Advances in molecular and cellular genetics techniques enable couples to have healthy children without genetic and chromosomal abnormalities. The genetic material that is passed from generation to generation and is required for the normal development of every organism is organised in structures, called chromosomes, in the nucleus of cells. Approximately 50% of automatically aborted embryos have chromosomal abnormalities.

Numerical chromosomal abnormalities are associated with the development of genetic syndromes in humans, such as chromosome 21 trisomy or Down’s syndrome. Another type of genetic abnormalities are monogenic abnormalities, which are associated with diseases such as cystic fibrosis and thalassaemia or thalassemia interferon.

Pre-implantation genetic testing of the embryo is done by biopsy of the embryo during its development: usually on the third or fifth day (blastocyst stage) of its in vitro development.

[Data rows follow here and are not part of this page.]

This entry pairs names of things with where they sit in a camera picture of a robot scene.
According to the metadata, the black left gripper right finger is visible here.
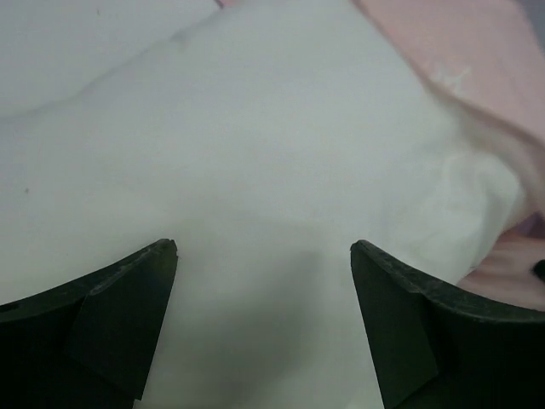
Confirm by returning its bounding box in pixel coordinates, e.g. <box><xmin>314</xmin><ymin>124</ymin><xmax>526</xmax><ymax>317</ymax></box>
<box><xmin>351</xmin><ymin>240</ymin><xmax>544</xmax><ymax>408</ymax></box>

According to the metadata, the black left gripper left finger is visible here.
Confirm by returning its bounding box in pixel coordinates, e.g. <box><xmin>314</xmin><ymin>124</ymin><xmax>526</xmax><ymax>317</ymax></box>
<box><xmin>1</xmin><ymin>239</ymin><xmax>177</xmax><ymax>409</ymax></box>

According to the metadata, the white pillow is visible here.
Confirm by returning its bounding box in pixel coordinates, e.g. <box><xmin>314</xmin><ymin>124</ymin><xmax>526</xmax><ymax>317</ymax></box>
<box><xmin>1</xmin><ymin>1</ymin><xmax>524</xmax><ymax>408</ymax></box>

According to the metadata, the pink printed pillowcase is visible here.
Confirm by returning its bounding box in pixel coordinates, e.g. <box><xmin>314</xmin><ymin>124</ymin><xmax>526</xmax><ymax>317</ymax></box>
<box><xmin>221</xmin><ymin>1</ymin><xmax>544</xmax><ymax>311</ymax></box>

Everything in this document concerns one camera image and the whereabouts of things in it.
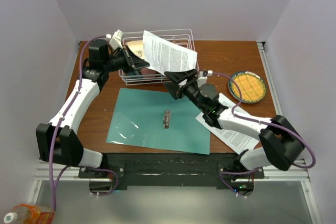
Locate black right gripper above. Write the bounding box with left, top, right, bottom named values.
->
left=163, top=69, right=206, bottom=113

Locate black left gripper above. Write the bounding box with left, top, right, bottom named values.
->
left=104, top=45, right=150, bottom=75

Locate printed paper sheet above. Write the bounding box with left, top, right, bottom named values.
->
left=142, top=30, right=197, bottom=74

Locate teal file folder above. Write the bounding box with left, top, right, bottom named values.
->
left=106, top=88, right=211, bottom=155

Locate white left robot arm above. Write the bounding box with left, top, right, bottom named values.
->
left=36, top=36, right=150, bottom=178

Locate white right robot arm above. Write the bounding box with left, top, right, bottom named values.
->
left=164, top=69, right=304, bottom=178

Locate metal folder clip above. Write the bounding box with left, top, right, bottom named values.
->
left=163, top=110, right=171, bottom=129

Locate cream square bowl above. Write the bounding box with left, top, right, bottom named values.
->
left=125, top=40, right=145, bottom=60

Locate pink cup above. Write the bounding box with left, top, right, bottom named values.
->
left=141, top=68, right=160, bottom=75

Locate yellow patterned round plate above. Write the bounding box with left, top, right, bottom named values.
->
left=228, top=71, right=267, bottom=104

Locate remaining printed paper stack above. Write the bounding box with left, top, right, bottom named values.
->
left=195, top=92, right=263, bottom=154

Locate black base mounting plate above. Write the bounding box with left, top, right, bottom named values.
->
left=78, top=152, right=265, bottom=191

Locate orange drink bottle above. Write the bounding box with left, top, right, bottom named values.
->
left=3, top=204, right=55, bottom=224

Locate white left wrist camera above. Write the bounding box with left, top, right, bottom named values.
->
left=106, top=29, right=123, bottom=50

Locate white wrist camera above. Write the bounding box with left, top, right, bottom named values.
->
left=197, top=69, right=213, bottom=87
left=106, top=29, right=123, bottom=50

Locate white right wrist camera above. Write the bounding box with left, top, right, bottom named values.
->
left=197, top=69, right=213, bottom=87

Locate white wire dish rack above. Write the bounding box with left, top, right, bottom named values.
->
left=118, top=29, right=196, bottom=86

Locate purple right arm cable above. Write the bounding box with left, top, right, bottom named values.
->
left=209, top=70, right=317, bottom=198

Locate right side aluminium rail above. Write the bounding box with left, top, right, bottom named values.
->
left=256, top=41, right=283, bottom=115

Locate aluminium frame rail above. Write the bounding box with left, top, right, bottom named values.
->
left=28, top=161, right=322, bottom=223

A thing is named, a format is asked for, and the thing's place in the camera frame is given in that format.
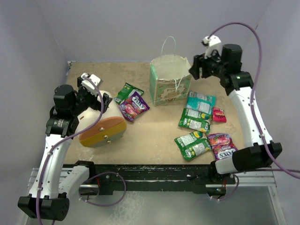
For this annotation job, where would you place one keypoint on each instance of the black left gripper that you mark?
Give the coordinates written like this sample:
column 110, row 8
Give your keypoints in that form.
column 96, row 104

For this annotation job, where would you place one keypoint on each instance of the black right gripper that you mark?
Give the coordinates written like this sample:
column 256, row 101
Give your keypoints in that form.
column 199, row 61

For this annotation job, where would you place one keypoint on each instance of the teal snack packet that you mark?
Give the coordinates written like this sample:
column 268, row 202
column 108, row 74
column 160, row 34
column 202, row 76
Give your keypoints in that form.
column 200, row 102

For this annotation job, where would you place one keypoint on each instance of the green paper gift bag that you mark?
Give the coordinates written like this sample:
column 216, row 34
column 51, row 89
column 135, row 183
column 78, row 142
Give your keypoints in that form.
column 169, row 77

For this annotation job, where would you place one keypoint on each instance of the red candy packet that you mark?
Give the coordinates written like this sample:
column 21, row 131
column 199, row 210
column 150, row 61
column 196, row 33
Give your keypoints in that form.
column 219, row 115

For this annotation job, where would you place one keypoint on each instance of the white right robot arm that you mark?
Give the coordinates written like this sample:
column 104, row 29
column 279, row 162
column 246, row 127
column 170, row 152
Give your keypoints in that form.
column 259, row 150

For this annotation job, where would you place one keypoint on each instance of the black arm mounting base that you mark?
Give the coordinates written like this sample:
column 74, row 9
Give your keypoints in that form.
column 155, row 178

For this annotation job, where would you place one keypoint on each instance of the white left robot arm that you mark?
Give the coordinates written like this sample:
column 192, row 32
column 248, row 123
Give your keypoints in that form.
column 73, row 113

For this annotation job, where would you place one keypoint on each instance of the purple Fox's bag left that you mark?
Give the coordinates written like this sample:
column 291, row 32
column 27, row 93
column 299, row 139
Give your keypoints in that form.
column 133, row 106

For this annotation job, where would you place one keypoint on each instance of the purple fox's bag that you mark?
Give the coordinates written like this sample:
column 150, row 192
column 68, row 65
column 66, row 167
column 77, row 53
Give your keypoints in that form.
column 133, row 106
column 222, row 145

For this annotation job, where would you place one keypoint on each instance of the purple Fox's bag right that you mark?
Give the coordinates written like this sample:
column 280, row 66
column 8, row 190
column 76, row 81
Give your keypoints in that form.
column 222, row 145

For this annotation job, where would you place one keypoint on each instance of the green snack packet left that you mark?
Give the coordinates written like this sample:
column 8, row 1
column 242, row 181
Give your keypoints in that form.
column 126, row 92

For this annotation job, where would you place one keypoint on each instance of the green snack packet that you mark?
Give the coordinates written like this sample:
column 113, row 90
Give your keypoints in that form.
column 126, row 92
column 193, row 145
column 195, row 120

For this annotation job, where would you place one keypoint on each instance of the white orange toy drawer box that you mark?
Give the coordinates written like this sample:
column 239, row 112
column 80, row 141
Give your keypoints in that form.
column 110, row 127

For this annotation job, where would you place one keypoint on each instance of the green snack packet upper right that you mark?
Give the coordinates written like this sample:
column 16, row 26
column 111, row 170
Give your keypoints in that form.
column 195, row 120

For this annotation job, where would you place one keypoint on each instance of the green snack packet lower right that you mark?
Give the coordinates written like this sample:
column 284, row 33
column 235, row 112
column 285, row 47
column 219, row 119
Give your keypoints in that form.
column 193, row 145

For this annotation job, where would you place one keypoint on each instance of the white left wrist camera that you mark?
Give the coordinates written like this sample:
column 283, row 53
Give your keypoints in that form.
column 90, row 82

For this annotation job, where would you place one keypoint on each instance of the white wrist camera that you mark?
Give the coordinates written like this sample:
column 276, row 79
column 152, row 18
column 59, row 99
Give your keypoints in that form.
column 90, row 82
column 211, row 43

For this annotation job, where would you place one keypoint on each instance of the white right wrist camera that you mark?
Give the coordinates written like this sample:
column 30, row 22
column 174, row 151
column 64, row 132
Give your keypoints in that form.
column 211, row 43

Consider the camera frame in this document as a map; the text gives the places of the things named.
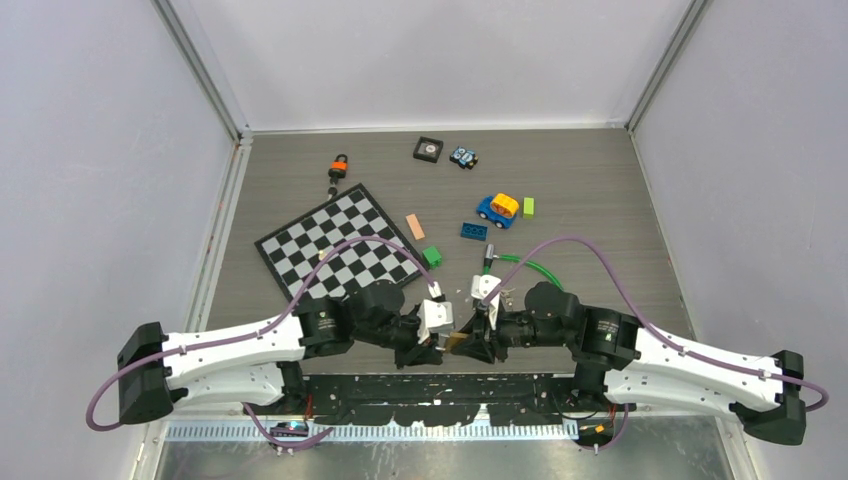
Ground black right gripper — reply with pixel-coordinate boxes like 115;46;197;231
449;297;569;362

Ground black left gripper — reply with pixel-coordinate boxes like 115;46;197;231
355;311;445;371

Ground silver lock keys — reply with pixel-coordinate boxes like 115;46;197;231
501;289;514;307

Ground brass padlock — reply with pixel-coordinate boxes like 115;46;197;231
438;332;468;353

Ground green cable lock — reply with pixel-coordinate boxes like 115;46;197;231
482;244;564;290

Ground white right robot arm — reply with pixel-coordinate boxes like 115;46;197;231
447;276;806;446

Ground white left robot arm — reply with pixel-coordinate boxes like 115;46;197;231
117;281;454;425

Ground green toy brick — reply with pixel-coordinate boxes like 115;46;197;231
421;246;443;269

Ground small wooden block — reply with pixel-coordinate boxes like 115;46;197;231
405;214;426;240

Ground lime green block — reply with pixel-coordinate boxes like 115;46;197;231
522;197;535;219

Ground blue yellow toy car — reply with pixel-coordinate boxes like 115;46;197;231
475;193;520;230

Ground blue toy brick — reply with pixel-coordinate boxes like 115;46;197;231
460;222;488;241

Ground orange black padlock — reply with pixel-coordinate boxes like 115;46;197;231
328;154;348;185

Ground black square box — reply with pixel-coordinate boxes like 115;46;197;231
412;136;444;163

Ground blue owl toy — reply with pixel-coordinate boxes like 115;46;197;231
449;146;479;170

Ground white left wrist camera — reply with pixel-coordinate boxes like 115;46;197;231
417;282;455;344

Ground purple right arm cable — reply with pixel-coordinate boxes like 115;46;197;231
480;235;829;413

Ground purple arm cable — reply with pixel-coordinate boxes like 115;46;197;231
480;235;829;413
85;236;442;433

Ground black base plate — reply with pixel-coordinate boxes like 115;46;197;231
252;373;623;427

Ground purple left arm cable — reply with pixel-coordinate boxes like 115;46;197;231
85;236;442;433

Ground aluminium frame rail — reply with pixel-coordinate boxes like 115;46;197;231
184;130;254;333

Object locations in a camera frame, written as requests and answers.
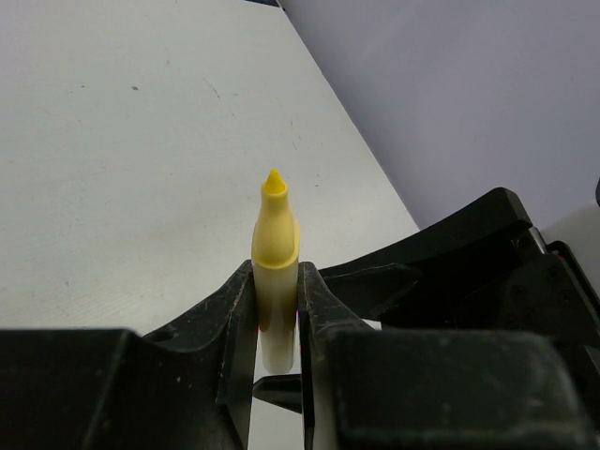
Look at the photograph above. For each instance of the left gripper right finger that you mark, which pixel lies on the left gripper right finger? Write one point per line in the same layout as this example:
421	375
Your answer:
429	389

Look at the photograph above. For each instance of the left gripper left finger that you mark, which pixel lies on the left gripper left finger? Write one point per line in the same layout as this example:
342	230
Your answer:
186	385

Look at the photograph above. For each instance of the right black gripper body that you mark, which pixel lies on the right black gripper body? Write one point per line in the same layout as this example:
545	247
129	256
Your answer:
510	285

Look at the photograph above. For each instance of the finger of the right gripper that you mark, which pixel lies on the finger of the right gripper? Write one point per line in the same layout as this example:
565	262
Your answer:
371	290
422	253

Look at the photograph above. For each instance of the yellow glue stick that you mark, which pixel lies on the yellow glue stick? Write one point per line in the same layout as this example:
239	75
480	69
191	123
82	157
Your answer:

PGT-A (Preimplantation Genetic Testing for Aneuploidies)

Preimplantation Genetic Testing for Aneuploidies (PGT-A) is recommended for couples with infertility problems undergoing an IVF cycle and aims to analyse the whole genome for chromosome abnormalities in the embryos in order to increase the chances of implantation in the uterus.

Suggested in pairs:

• • with a history of miscarriages
  • with multiple failed IVF attempts
  • where the woman is of advanced reproductive age

PGD (Preimplantation Genetic Diagnosis)

Preimplantation genetic diagnosis (PGD) has been practiced in recent years by infertility specialists, in combination with IVF in case the parents are suffering from or are carriers of a disease. This technique detects genetic diseases before the embryo is transferred to the uterine cavity.

Apoptosis or otherwise programmed cell death is a physiological mechanism of cell destruction, which ensures the proper growth of the organism and maintains its homeostasis. Cells undergoing apoptosis show various structural alterations, mainly in their nucleus, such as fragmentation of their genetic material (DNA), i.e. the breaking of their DNA chain into shorter segments.

This test allows us to express in percentage terms the presence of apoptotic sperm in each sample.

Apoptosis greater than a critical percentage can result in the prevention of normal fetal development at an early stage, miscarriages, neonatal abnormalities, etc.

The embryo settles in the endometrium a few days after fertilisation. Under normal circumstances, the embryo must “viscerally” erode the transparent zone, causing it to thin and the embryo to hatch and attach to the endometrium to settle (implantation).

If the zone is already thicker than normal, hatching is theoretically hindered.

Therefore, during IVF, the embryologist can facilitate the embryo’s hatching by opening a hole in the transparent zone (either by chemical erosion or by means of a special laser adapted to the microscope), before the embryo is transferred to the uterine cavity.

This process is relatively easy. It literally involves a micro-injury to the endometrium using a thin catheter, with the ultimate goal of increasing the implantation rate of the fertilised embryo. This injury to the endometrium causes a regeneration process in which hormones and chemicals are released and the new piece of endometrium that grows is considered more “friendly” to the embryo. The best time for this process to take place is around day 2 of the cycle. It is not painful and no preparation of the woman is needed beforehand as no anaesthesia is used.